A distinguished lineage, recognition as a child prodigy followed by 2,500 successful concerts worldwide, widespread critical acclaim, and renowned for his scholarship and teaching skills, that's vocalist K.N. Shashikiran for you. Like every mature artiste, Shashikiran's noted not only for his composition-renditions but also his rich manodharma — the true test of a musician's creativity. His ragalapanas, tanams, pallavis, neraval, swarakalpana testify his depth and fertility of imagination.

"Though manodharma is popularly explained as `what comes to the mind', it does entail adherence to certain values and codes. First it needs rigorous grounding in music fundamentals. Then you should've listened to a lot of music. Have an open mind. Seek knowledge from all sides," he says about the tendency of the audience to attend concerts of only big names, thereby missing out on the talent of a lot of unknown youngsters or obscure veterans and the lessons inherent in their performances. Manodharma, he insists, is not only about exercises and fixed-duration practice sessions. "The more you meditate on a particular raga, the more its facets will be revealed to you. Start visualising it, and it slowly acquires a form, almost a human form to you. Manodharma is about passion for a raga. Slowly, all its nuances will become apparent to you, you'll begin to sense the emotions it evokes, understand that certain notes bond more with the other and so on...."

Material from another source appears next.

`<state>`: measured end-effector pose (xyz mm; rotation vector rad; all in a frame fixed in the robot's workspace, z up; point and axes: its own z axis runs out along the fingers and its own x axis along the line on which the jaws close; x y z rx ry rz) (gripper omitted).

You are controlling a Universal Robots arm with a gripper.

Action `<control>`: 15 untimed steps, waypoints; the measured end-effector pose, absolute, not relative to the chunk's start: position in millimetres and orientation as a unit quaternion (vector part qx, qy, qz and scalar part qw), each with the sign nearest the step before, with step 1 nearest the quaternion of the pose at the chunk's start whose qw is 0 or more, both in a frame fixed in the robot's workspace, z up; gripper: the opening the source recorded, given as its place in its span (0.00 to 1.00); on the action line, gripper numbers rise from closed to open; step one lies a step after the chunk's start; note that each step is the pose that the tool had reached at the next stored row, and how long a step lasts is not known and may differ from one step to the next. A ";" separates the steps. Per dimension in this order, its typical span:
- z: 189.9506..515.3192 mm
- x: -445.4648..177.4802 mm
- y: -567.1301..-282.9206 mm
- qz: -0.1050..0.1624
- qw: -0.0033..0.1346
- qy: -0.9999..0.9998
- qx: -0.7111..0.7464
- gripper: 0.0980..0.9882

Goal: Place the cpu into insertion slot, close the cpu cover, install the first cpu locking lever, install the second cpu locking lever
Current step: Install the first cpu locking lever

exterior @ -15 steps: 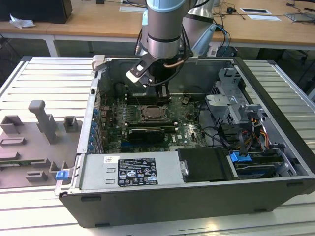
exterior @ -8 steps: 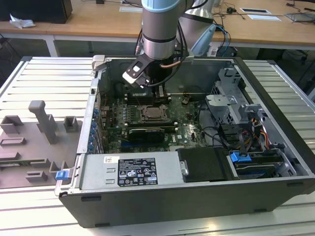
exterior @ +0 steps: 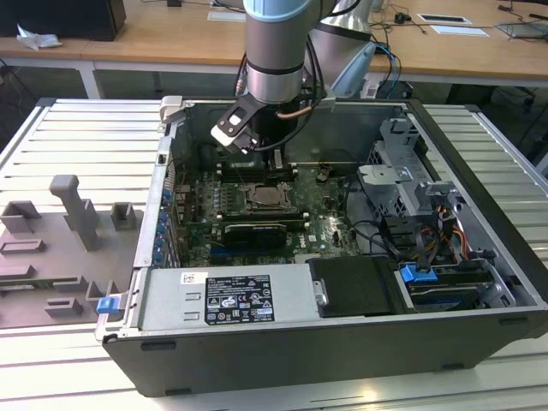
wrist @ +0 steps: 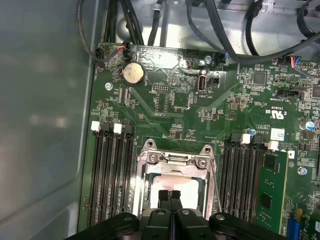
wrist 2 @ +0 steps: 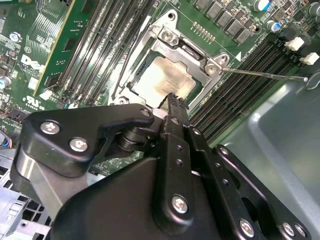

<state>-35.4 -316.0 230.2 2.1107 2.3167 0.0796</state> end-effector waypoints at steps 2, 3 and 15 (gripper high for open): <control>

In that sense he says the "raga becomes a canvas on which you paint your manodharma. To the given scale of a raga you add flesh and blood with your neraval, kalpanaswaras... There are certain basic standards already set by the great past masters you can follow — for instance, certain phrases they all repeated — but the packaging, the unique creative input has to be yours. We must emulate the greats, not imitate them." He also insists on voice culture everyday, on akaara sadhana in different ragas to improve raagalapana and kriti renditions. Practising saraliswaras or alankaras in three kaalas should remain a daily exercise even after reaching advanced levels. He says books give only existent patterns for the alankaras, jantas or dhatus but the students have to evolve their own. In the olden days, teachers would throw challenges at students asking them to sing allied ragas like Darbari and Nayaki; or Sri and Manirangu one after the other. Or give a situation for a pallavi and ask them to come up with an RTP for it; or a limited range of three to four swaras and ask them to sing 20 neraval patterns without repetition. Thus challenged, the student would rack his brains, use his imagination and come out with original, unique inputs. Or they'd be given different points in the same kriti say, "Vataapi", and asked to produce kalpanaswaras at each point. So, once the student turned performer, he'd sound different every time he sang even the same kriti — his concerts would never be predictable.

"Today, with the short-duration programmes we have, one gets just 15 to 20 minutes to elaborate a raga and thus even manodharma-adept performers are getting restricted." When you remind him of pallavi durbars, he says: "Even here, many participants come with prepared pallavis." The spontaneity and extempore element are thus missing, he feels, adding: "Ideal tanam and neraval singing standards too have dropped considerably." Any solutions? "We must have a panel of experts which audition anyone wanting to take to the stage by throwing challenges at them. Only those who pass this test should be permitted a professional platform. And even of those who've made it, there should be constant expert evaluation, like the ATP rankings in tennis." Doesn't the critic perform that function? He surprises you with his candidness: "Well, not all critics give honest opinion, simply because they are afraid of the repercussions. If the review is negative, the offended performer might call up and question the reviewer's erudition itself.